Model Home is a haunted house book, that, like all haunted house books, is about home first and house second. In fact, for a book about a fucked up house, we spend very little of our time within its walls, even in memory. We spend time instead in the family and community system of it all. The siblings, the parents. The tensions, the griefs. The horrors and the hatred. This book is a searing portrayal of vicious white supremacy. It pulls no punches; it instead tells you not to flinch. The house at 677 is not a good place. Something is rotten and sick there. And everyone knows, when you grew up somewhere rotten and sick, it never really leaves you. Like a bad smell you can't find, that shit hangs around. The pain of generational cycles is so raw on these pages I found myself making sounds as though I'd been punched at times. We try to be better but are we? We don't really ever get to know, we can only guess and hope. It's a fragile, groping in the dark thing, breaking cycles. There are so many layers to this book. The queerness at the heart of it, through Ezri's eyes. The ways gender and Blackness intersected in their family structure. The lines of pain that can be traced down through Ezri and their sisters, the way each bears the suffering a little differently. And at the center of it all, running under it all, the stink of the white supremacy that poisoned the well in the first place.
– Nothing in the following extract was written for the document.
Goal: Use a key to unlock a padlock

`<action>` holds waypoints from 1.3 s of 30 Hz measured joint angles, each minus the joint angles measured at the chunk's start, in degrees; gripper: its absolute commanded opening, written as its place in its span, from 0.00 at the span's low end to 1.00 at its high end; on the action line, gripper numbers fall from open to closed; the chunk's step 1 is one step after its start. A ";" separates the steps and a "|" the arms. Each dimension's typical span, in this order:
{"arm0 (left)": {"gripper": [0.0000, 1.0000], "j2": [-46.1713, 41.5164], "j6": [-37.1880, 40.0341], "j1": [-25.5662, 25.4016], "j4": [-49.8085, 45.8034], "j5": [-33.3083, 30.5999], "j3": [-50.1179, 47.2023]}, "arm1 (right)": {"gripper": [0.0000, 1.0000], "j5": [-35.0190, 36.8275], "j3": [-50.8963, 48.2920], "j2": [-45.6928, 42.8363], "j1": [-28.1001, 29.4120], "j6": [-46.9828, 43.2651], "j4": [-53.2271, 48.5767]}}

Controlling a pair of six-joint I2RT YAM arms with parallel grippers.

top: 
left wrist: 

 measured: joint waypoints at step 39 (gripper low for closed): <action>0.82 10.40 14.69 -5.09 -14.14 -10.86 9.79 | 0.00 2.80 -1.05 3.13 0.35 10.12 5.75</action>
And of course there is the ending.
I often find "there was nothing supernatural, it was all some person" reveals are fumbled, and undercut the horror built up throughout the book. Absolutely not so here. In never quite outright stating many things, but leaving the reader to fill in the blanks of what the things Laurie, Ezri, and Eve are saying would mean, the horror is heightened many many times over. I felt sick. And what else could have been the answer, really? "It was a game among us. A competition. It was wrong, the lengths we went to. It was like something had a hold on us." Even to the very end, Laurie cannot admit that the only thing driving their actions was racism. Pure and simple hatred for their Black neighbors, and a desire to drive them out of the perfect white neighborhood no matter what it took. Even to the bitter end of spilling her guts, she abdicates responsibility. It's almost impressive.